INSTRUCTIONS FOR THE TASK:
The answer must consist of every line below that holds the word "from".

SOURCE DATA:
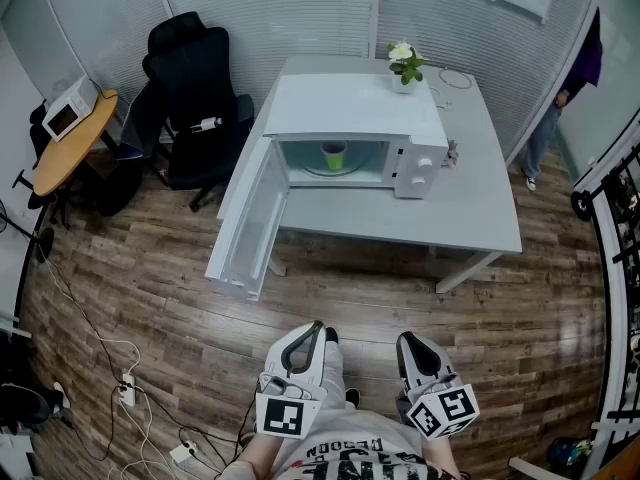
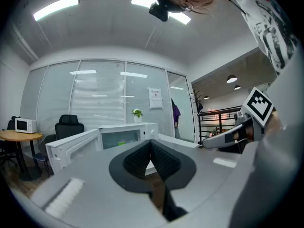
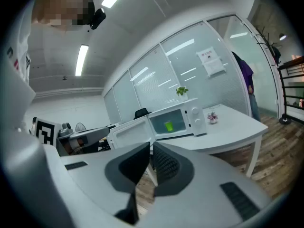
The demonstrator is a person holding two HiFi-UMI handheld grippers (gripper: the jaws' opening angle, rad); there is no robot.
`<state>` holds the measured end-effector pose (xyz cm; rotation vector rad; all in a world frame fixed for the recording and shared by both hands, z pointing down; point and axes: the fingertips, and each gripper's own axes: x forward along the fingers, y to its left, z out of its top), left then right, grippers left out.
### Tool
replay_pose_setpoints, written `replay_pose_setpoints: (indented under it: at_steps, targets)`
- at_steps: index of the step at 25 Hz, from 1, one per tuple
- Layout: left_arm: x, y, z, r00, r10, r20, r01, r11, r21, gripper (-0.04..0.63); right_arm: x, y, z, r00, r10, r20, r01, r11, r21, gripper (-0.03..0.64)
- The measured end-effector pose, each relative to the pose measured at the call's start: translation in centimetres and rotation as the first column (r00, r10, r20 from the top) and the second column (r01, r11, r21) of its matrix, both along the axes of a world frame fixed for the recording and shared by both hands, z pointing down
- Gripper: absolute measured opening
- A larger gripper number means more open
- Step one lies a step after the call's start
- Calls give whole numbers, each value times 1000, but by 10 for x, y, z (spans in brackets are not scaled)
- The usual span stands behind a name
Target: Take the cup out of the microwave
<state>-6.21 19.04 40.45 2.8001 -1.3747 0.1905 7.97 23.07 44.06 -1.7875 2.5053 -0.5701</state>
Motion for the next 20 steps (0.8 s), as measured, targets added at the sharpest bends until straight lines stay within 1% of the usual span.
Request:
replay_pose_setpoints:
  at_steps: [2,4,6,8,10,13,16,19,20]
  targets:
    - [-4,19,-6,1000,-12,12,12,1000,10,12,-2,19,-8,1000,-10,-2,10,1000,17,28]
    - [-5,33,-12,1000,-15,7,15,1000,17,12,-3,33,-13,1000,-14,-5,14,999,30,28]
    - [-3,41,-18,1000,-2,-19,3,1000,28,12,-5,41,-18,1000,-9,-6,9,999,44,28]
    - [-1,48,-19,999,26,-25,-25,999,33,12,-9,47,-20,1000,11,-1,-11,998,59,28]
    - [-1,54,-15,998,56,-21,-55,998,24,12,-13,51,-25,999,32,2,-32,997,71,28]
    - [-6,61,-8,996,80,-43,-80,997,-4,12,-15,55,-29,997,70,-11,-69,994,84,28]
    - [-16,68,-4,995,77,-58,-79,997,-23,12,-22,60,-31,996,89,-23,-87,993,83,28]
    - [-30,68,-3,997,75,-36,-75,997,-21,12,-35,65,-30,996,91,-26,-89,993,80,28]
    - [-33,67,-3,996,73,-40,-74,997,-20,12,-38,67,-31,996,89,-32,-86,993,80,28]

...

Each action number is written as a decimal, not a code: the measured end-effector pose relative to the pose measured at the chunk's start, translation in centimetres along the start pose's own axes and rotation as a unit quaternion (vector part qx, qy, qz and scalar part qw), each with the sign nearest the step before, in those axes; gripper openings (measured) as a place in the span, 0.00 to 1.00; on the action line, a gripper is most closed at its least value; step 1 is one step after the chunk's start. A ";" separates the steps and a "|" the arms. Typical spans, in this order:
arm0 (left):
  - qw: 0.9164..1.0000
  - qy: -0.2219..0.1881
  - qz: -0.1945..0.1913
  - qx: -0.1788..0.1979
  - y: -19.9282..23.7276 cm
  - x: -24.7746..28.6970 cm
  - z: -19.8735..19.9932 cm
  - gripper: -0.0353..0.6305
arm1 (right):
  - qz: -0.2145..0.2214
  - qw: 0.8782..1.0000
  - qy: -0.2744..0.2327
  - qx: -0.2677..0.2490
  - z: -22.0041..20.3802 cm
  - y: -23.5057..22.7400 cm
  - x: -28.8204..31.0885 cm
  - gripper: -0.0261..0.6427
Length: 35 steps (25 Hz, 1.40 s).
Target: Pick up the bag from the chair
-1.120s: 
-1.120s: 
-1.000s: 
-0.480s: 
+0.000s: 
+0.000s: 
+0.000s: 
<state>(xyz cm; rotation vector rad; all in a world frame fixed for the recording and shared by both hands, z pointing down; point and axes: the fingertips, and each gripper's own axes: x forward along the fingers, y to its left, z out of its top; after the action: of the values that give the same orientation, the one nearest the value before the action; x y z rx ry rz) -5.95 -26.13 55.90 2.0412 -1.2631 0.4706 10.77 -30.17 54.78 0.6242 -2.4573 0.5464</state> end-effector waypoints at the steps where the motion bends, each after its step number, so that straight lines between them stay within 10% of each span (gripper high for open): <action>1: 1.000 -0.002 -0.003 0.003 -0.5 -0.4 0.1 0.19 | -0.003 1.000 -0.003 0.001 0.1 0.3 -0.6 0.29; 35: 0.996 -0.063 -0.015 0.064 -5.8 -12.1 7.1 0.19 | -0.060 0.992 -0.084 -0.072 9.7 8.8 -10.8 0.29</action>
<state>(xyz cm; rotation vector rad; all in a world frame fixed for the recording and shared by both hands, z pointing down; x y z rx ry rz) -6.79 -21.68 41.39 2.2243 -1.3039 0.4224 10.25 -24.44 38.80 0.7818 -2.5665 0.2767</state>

COMPLETED EXERCISE:
- at_steps: index of the step at 25 Hz, from 1, one per tuple
- The measured end-effector pose, each relative to the pose measured at the call's start: translation in centimetres and rotation as the first column (r00, r10, r20 from the top) and the second column (r01, r11, r21) of its matrix, both along the axes of a world frame fixed for the recording and shared by both hands, z pointing down
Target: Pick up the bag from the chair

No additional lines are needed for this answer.